Both Che and Waltz with Bashir tackle complex historical subjects and challenge their audiences. But neither makes good mythology.

For open-minded, politically engaged North Americans, the most enigmatic trouble spot in the world is not Iraq. Nor is it Iran, North Korea, the Central Asian borderlands of the old Soviet Union, Afghanistan, or Pakistan. It isn’t Chile or Argentina, Zimbabwe, Somalia, the Palestinian homeland, or even Jerusalem. It’s Cuba.

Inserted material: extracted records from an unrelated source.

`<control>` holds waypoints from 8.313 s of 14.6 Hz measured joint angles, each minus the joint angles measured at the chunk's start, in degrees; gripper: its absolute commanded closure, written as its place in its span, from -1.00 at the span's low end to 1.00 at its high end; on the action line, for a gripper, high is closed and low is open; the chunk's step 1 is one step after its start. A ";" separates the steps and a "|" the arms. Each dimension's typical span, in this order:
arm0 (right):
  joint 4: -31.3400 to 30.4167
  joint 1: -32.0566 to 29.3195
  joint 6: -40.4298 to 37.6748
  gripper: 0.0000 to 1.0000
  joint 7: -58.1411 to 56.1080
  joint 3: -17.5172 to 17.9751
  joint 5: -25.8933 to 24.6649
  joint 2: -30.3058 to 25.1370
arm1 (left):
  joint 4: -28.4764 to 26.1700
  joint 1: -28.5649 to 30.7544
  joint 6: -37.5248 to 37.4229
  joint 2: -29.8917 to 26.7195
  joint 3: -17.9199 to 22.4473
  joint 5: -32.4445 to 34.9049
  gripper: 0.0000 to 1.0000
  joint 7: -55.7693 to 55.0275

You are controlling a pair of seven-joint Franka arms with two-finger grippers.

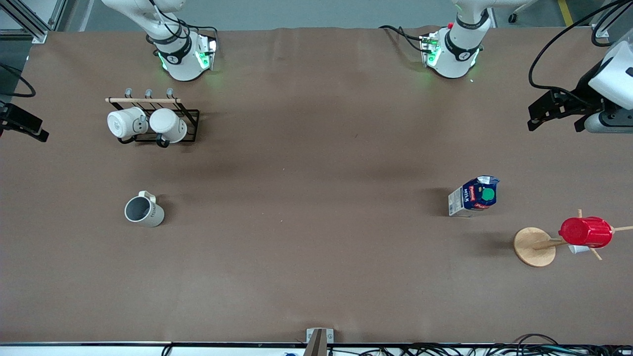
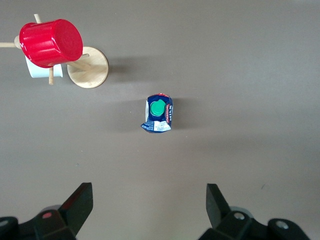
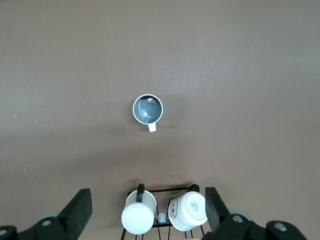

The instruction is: Place cup and milk on table

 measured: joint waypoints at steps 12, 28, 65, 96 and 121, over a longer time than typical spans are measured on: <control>-0.61 0.28 0.04 -1.00 -0.04 0.04 0.03 1.36 | -0.54 -0.30 3.03 7.36 0.00 2.21 -1.00 0.00; -27.30 0.90 45.45 -1.00 -8.09 -0.62 -0.75 18.02 | -16.63 0.11 26.88 17.33 0.01 2.23 -0.89 0.02; -11.38 42.83 41.30 0.99 49.18 0.77 5.00 28.93 | -2.01 -10.61 18.13 21.71 -0.65 2.25 0.33 -10.55; -6.86 11.64 11.74 -1.00 15.57 -2.08 2.56 4.13 | 8.30 -31.90 25.51 36.66 -1.28 -2.00 -0.09 -35.55; -1.84 3.30 0.32 -1.00 2.60 -1.30 2.29 -1.18 | 7.92 -10.51 5.55 14.67 1.06 4.00 -1.00 -12.01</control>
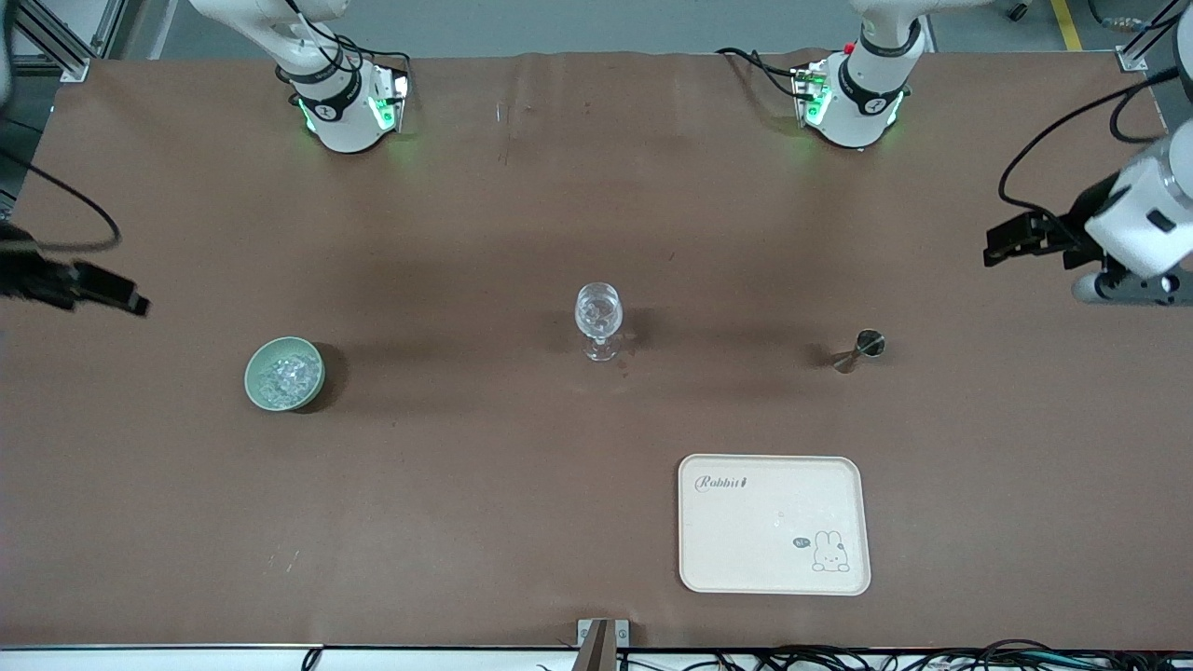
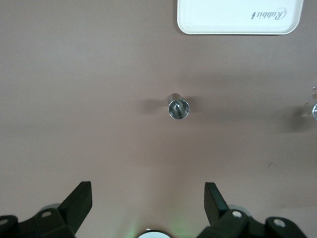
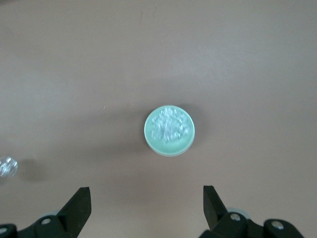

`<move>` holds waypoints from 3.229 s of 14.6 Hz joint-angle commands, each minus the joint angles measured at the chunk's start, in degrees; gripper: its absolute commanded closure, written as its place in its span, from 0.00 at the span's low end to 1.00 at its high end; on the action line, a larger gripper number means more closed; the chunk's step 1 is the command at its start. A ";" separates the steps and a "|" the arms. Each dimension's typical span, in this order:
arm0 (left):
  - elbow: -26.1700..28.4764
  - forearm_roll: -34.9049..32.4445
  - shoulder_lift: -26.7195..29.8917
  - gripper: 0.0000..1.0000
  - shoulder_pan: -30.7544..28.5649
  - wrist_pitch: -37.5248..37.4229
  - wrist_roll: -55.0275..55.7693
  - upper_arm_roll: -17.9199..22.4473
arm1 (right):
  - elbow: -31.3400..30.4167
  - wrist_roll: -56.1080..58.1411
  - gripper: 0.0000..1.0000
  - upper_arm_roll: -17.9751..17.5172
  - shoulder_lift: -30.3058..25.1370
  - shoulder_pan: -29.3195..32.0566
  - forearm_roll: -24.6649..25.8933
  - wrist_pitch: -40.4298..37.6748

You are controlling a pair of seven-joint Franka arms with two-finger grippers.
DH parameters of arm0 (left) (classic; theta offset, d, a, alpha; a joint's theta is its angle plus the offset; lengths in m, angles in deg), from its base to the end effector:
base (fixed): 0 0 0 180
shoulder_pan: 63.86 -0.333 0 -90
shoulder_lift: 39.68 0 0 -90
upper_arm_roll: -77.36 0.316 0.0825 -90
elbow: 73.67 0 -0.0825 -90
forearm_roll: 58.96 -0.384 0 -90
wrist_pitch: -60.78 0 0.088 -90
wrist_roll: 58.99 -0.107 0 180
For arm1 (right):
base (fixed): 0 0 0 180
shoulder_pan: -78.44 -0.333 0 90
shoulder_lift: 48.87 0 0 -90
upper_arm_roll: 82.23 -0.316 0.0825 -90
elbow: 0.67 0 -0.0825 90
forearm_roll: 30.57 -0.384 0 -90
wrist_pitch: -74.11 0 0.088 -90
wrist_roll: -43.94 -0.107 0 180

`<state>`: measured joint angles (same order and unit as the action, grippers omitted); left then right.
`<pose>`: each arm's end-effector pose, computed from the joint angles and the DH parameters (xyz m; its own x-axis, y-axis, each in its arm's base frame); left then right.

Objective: Pour wine and add ice with both arms
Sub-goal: 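Grasp an ice cube with the right gripper while the left gripper grasps the jigger, then lift the ice cube with the right gripper while the left gripper lifts the jigger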

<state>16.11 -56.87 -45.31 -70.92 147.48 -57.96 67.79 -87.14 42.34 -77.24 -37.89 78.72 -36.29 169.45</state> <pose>0.5731 -0.0249 0.5671 0.9881 -0.0291 -0.1509 -0.0218 -0.9985 0.0499 0.6152 -0.0423 0.5501 0.9911 -0.1277 -0.0387 -0.1305 -0.9881 -0.0813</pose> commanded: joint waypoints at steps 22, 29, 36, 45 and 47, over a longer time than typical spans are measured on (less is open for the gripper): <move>-0.30 36.22 -39.63 0.14 -16.76 5.50 31.39 -0.44 | -32.88 1.68 0.51 0.02 11.25 -1.51 -1.14 42.03; 1.02 39.65 -42.89 0.16 -15.97 5.32 34.74 -0.79 | -32.88 2.03 0.56 0.02 11.69 -1.43 -1.14 42.38; 1.81 39.65 -43.77 0.28 -14.74 5.32 33.86 -0.88 | -32.97 2.12 0.56 0.02 11.95 -1.51 -1.14 43.44; 1.90 40.35 -44.30 0.45 -14.21 5.32 33.77 -1.14 | -32.97 2.12 0.65 0.02 12.22 -1.34 -1.13 43.53; 2.25 41.58 -44.30 0.48 -13.86 5.41 33.77 -1.14 | -32.97 2.12 0.70 0.02 12.30 -1.34 -1.14 43.61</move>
<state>18.00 -17.01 -89.45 -85.33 152.99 -24.05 66.55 -119.12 43.32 -77.21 -25.52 77.19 -36.34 211.83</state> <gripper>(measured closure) 0.445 0.674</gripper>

Almost every foreign blunder the US has made in the past hundred years — from the age of manifest destiny to the quickie invasions, “domino effect” misadventures, imperial “shock and awe,” etc. — can be seen in the microcosm of that former Spanish colony “only ninety miles away.” So near and yet so far.

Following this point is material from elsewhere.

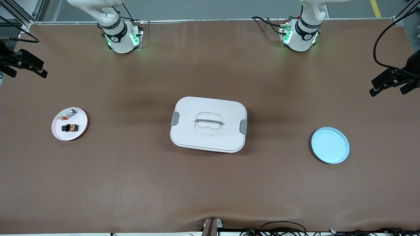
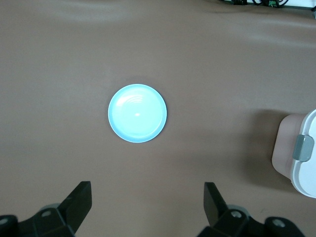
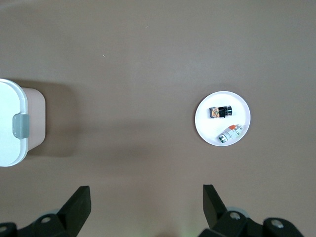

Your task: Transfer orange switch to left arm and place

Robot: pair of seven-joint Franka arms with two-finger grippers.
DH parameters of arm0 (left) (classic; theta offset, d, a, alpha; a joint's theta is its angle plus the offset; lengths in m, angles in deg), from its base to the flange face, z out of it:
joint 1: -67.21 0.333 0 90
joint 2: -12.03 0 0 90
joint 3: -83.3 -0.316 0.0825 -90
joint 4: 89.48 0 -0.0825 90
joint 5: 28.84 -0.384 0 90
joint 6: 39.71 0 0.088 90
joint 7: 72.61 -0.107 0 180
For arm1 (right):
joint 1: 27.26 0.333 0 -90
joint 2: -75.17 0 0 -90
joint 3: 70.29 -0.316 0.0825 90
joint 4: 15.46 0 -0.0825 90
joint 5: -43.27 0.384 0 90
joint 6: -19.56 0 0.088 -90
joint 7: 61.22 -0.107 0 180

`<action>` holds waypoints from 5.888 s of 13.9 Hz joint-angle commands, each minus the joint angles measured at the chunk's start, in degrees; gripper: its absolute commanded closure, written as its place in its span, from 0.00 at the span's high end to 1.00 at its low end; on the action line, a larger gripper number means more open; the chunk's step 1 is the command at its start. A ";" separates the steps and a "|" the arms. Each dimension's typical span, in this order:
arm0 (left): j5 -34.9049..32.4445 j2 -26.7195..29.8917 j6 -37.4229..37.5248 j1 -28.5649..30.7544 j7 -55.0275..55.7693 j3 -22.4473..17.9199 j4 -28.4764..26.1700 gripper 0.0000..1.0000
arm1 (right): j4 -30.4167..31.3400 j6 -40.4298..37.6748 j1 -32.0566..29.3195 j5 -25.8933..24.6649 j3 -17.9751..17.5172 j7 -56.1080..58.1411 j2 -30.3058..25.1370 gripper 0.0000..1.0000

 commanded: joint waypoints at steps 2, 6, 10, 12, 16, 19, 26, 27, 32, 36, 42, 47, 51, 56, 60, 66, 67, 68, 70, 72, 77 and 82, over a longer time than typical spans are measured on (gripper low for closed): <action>-0.06 0.21 0.39 -0.16 -0.31 0.01 0.48 1.00 | 1.41 0.43 0.78 -1.61 0.17 -1.11 -1.40 1.00; -0.06 0.21 0.39 -0.07 -0.40 0.01 0.39 1.00 | 1.41 0.51 0.87 -1.61 0.17 -1.11 -1.40 1.00; -0.41 0.12 0.39 0.01 -1.45 0.01 0.66 1.00 | 1.41 0.52 0.78 -1.61 0.17 -1.11 -1.31 1.00; -0.06 0.12 0.39 0.10 -2.16 -0.08 0.75 1.00 | 1.32 0.51 0.61 -1.61 0.26 -1.11 -1.31 1.00; 0.03 0.21 0.39 -0.07 -1.98 0.01 0.83 1.00 | 1.32 3.40 0.52 -1.61 0.26 -1.11 -0.78 1.00; 0.03 0.21 0.30 0.19 -2.07 -0.08 0.92 1.00 | 0.88 3.59 0.26 -1.17 0.43 -1.81 0.18 1.00; 0.90 0.21 0.30 -0.25 -1.81 0.10 0.92 1.00 | 0.10 4.29 -2.91 -1.70 0.70 -0.94 3.08 1.00; 1.00 0.30 0.30 -0.16 -1.81 0.10 0.92 1.00 | 0.01 4.21 -3.00 -1.87 0.70 -1.02 3.69 1.00; 1.52 0.21 0.30 -0.25 -1.81 0.10 1.53 1.00 | -0.26 4.47 -3.35 -2.23 0.70 -0.76 8.18 1.00; 1.44 0.21 0.30 -0.34 -1.81 0.10 1.80 1.00 | 0.62 6.40 -4.23 -1.17 0.61 -0.32 11.08 1.00; 1.44 0.21 0.30 -0.34 -1.89 0.10 1.80 1.00 | 11.06 17.19 -10.54 -1.17 0.61 9.15 11.52 1.00; 1.44 0.21 0.30 -0.34 -1.89 0.10 1.80 1.00 | 17.74 27.11 -15.12 -3.36 0.70 19.27 16.26 1.00; 1.44 0.21 0.30 -0.34 -1.89 0.10 1.80 1.00 | 26.01 40.22 -15.22 -5.04 0.78 19.63 17.84 1.00; 1.44 0.21 0.30 -0.25 -1.89 0.10 1.80 1.00 | 27.25 47.95 -16.26 -9.61 0.70 19.98 23.99 1.00; 1.44 0.21 0.30 -0.25 -1.98 0.10 1.80 1.00 | 26.99 55.00 -18.12 -9.78 0.70 20.42 30.14 1.00; 1.44 0.21 0.30 -0.34 -1.89 0.10 1.80 1.00 | 27.16 55.09 -18.82 -9.52 0.61 20.16 32.61 1.00; 1.44 0.21 0.30 -0.34 -1.89 0.10 1.80 1.00 | 27.25 55.09 -18.91 -9.43 0.61 20.16 32.70 1.00; 1.44 0.21 0.30 -0.34 -1.89 0.10 1.80 1.00 | 27.34 55.01 -19.08 -9.43 0.61 20.16 32.70 1.00; 1.35 0.21 0.30 -0.34 -1.98 0.18 1.80 1.00 | 28.04 54.92 -19.17 -9.43 0.61 20.16 32.79 1.00; 1.35 0.21 0.30 -0.42 -1.98 0.10 1.80 1.00 | 28.39 54.92 -19.00 -9.43 0.61 20.25 33.14 1.00; 1.44 0.21 0.30 -0.42 -1.89 0.10 2.15 1.00 | 28.48 54.48 -18.64 -9.43 0.61 20.42 33.49 1.00; 1.44 0.21 0.30 -0.34 -1.98 0.10 2.15 1.00 | 28.39 54.13 -18.47 -9.61 0.61 21.39 33.76 0.95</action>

Exactly fifty years ago, the Cuban revolution led by Fidel Castro and the strikingly photogenic Argentine physician-turned-revolutionary, Ernesto “Che” Guevara, overthrew that country’s US-backed dictatorship (sound familiar?) and briefly captured the imagination and admiration of ordinary Americans. Castro made the cover of Time magazine. Then it was discovered that he and his crew were leftists bent on righting a few of Cuba’s wrongs and spanking the yanquis who had been pillaging the landscape ever since they took it away from the Spaniards. Commies! Since then, Havana has been the constant pebble in Washington’s shoe and the most fascinating place on the planet. No one in the states knew anything about it except that it was off-limits. Meanwhile, every student bookstore and palenque from Berkeley to Berlin to Cebu has done a brisk business in Che T-shirts and wall posters.

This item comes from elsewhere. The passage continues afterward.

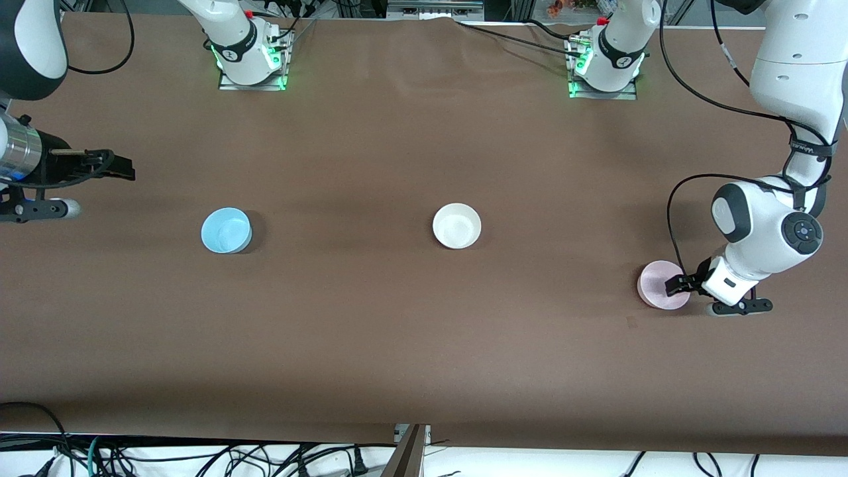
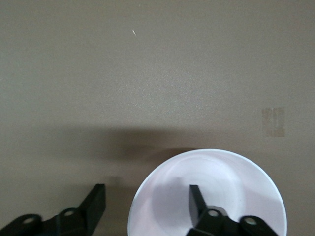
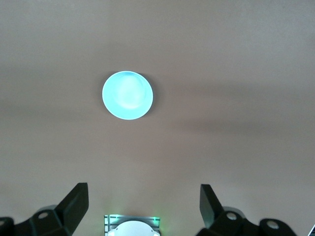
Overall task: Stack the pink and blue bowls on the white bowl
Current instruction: 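Grasp the pink bowl with the left gripper while the right gripper reaches the blue bowl, then carry the pink bowl onto the white bowl while the right gripper grasps the blue bowl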
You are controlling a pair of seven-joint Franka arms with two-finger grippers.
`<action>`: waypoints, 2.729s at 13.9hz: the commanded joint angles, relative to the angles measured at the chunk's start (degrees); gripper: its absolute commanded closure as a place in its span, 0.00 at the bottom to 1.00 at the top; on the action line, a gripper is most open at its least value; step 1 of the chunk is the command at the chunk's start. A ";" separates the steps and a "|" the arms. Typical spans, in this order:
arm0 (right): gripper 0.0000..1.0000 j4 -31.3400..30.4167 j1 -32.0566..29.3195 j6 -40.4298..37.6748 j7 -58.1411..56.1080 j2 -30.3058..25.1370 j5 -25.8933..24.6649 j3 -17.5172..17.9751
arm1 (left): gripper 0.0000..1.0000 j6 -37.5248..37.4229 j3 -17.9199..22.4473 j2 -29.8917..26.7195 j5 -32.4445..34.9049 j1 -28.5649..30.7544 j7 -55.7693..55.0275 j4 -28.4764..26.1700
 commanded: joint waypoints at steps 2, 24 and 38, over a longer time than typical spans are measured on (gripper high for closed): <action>0.00 0.69 -1.79 4.14 -0.14 5.07 1.10 0.36 | 1.00 -1.06 -0.06 -1.13 -0.49 0.11 3.48 -0.63; 0.00 -33.85 -3.03 50.02 -2.50 7.37 7.52 -0.96 | 1.00 -9.24 -27.82 -13.87 -0.49 -1.03 -47.74 -5.54; 0.63 -41.76 -3.03 61.64 -6.12 7.72 11.65 -0.87 | 1.00 0.42 -32.49 -15.11 12.16 -13.60 -82.64 -13.98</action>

Cut to 2009 and Steven Soderbergh’s similarly puzzling two-part “pocket epic,” Che. Puzzling, because despite a grandiose and detailed performance by Benicio Del Toro as Che and the skills of director Soderbergh, the four-hour, thirty-two-minute chronicle doesn’t throw much of a lifeline to the disinterested but curious observer. It’s definitely not for beginners, and the film does little to arouse sympathy for its admittedly complex subject. We may find the figure of Che fascinating, but is he hypnotic or inspiring? Not really.

Rather than fall back on putatively hackneyed narrative devices for introducing us to characters’ motives and explaining historical context, Soderbergh and screenwriter Peter Buchman (Jurassic Park III, Eragon), working from Guevara’s journals, choose to drop us into Che’s life at a point well north of The Motorcycle Diaries, the time in which the idealistic Guevera meets and conspires with Fidel Castro (played by Demián Bichir) in Mexico City, 1955. From then on, we’re at ground level in Cuba’s Sierra Maestra and on the long and bloody road to Havana, soaking up the hardship.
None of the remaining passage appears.